The elder Worden would give his son lessons at home by setting up experiments that had been well-developed in his classroom to intrigue graduate students with the wonders of science.

“In terms of his scientific knowledge, my dad is very impressive,” Worden said. “He fostered a love of science in me while I was growing up, and I thought originally that I might become an engineer.”

The family’s yearly trips to his grandfather’s home state also helped him understand the respect that people paid to those who help others through healing.

“It was cool to see how many of my grandfather’s patients would go out of their way to greet him and tell him what a wonderful person he was,” Worden said. “I was in elementary school at the time, and that made a great impression.”

After graduation from Holt High School, Worden went on to Michigan State University, where he graduated in 2011 with a bachelor of science degree in biochemistry and molecular biology.

As Worden participated in medical “shadowing” visits at regional emergency rooms and physicians’ offices, he realized that his onetime notion of becoming an engineer held less appeal for him than a role in medicine.

“I always liked working with my hands around the house, and I thought surgery would be a good choice – working with science as well as with my hands,” he said.

When Worden was 21, he told his grandfather that he now planned to pursue a medical career.

“He was very excited and proud that I was going to keep the legacy of physicians in the family going,” he said.

Worden subsequently enrolled in Wayne State University’s School of Medicine, from which he received his degree as a doctor of medicine in 2015.

Along the way, Worden developed a strong interest in surgical techniques that are minimally invasive – particularly in regard to abdominal surgery – and recently completed his residency in general surgery at Henry Ford Hospital.

Worden is a member of the American Medical Association and the American College of Surgeons.

Worden and his wife of two years, Ting, met while he was in residency and she was studying to become a nurse practitioner. They have an infant daughter, Reagan, and recently purchased a home in the Battle Creek area.
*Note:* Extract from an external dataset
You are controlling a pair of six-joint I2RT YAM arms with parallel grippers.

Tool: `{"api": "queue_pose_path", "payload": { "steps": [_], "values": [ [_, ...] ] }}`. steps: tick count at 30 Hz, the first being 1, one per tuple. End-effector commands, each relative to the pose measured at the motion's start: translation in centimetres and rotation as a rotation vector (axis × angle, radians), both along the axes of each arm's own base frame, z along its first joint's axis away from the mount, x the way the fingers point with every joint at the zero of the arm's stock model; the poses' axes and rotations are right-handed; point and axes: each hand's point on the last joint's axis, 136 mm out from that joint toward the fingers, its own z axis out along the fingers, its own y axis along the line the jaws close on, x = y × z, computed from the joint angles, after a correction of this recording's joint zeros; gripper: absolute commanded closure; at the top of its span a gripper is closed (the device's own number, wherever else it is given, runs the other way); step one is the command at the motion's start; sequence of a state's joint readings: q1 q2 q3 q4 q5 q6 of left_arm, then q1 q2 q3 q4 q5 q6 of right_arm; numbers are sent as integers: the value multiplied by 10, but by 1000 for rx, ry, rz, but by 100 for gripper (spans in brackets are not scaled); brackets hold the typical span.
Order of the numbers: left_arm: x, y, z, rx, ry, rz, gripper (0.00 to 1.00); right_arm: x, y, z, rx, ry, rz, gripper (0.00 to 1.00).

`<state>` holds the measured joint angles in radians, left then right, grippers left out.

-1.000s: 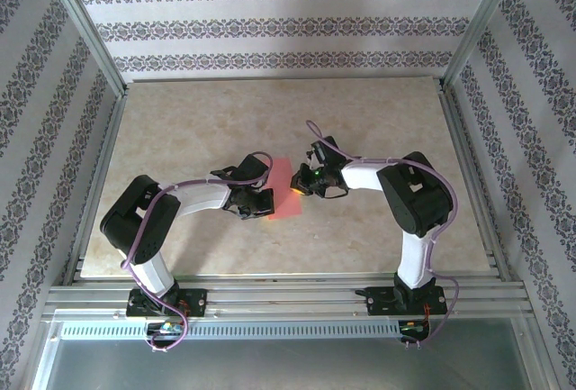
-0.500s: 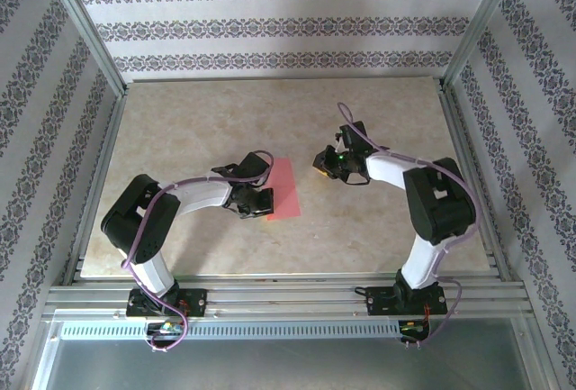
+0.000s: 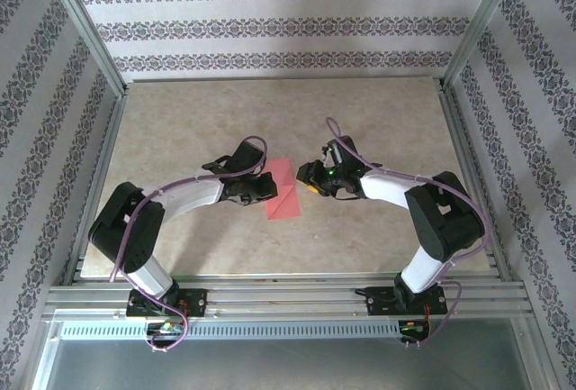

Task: Fold a paper plane with a square sheet of paper (pick it up from the middle)
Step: Fold the triangle a second time at the center of the table.

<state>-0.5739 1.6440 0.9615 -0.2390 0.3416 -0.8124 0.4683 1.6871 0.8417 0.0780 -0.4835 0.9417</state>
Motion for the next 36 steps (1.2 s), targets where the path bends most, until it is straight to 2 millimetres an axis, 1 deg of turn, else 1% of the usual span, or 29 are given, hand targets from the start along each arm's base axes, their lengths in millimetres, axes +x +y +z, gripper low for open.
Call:
{"api": "queue_pose_path", "payload": {
  "steps": [1,3,6,8,10,11,18,23,27,30,32,36],
  "values": [
    [17,-2,-2,-11,-20,40,90,-2,15,-5,46,21,-2,54],
    [17,1,-8,10,-12,39,92,-4,21,-7,52,27,9,55],
    [14,7,-18,43,4,41,95,-6,35,-6,65,31,49,69],
    [12,9,-22,57,11,42,97,-8,42,-9,57,40,63,79],
    [12,11,-26,65,19,43,97,-8,47,-15,48,49,75,84],
    [12,12,-27,67,22,46,97,-9,49,-18,40,56,79,86],
    [11,10,-31,62,30,36,97,-9,63,-36,12,86,111,88],
    [6,5,-23,24,36,16,97,-11,60,-49,-24,115,99,89],
    [-7,-3,-17,-20,55,-18,95,-13,54,-58,-54,140,78,89],
    [-17,-7,-20,-8,72,-43,95,-14,52,-62,-65,155,67,89],
    [-23,-9,-26,11,91,-58,95,-15,51,-65,-68,163,64,89],
    [-31,-5,-40,55,129,-62,96,-15,50,-67,-75,170,62,89]
  ]
}}
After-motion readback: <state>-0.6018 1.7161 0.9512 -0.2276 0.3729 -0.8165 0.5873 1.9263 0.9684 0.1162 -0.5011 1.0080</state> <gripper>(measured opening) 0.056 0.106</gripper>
“We enjoy the outdoors – traveling, camping, hiking, fishing, but mostly spending time with family,” Worden said. “I also like to play sports, especially soccer.”

The couple enjoy visiting Michigan’s Upper Peninsula and hope someday soon to travel to Europe and Asia, he said.

Worden said he and his wife were drawn to Oaklawn and its location in central lower Michigan because of its proximity to his family in the Lansing area and his wife’s family in metropolitan Detroit.

“I also like the idea of working in a smaller community hospital where there’s a wide variety of need for surgery procedures,” Worden said.

“We wanted to stay close enough to be involved with family, especially as we have a young daughter,” he said. “Plus, Marshall is a really nice town with cool shops and it seems like a nice place to be – especially when you have a young family.”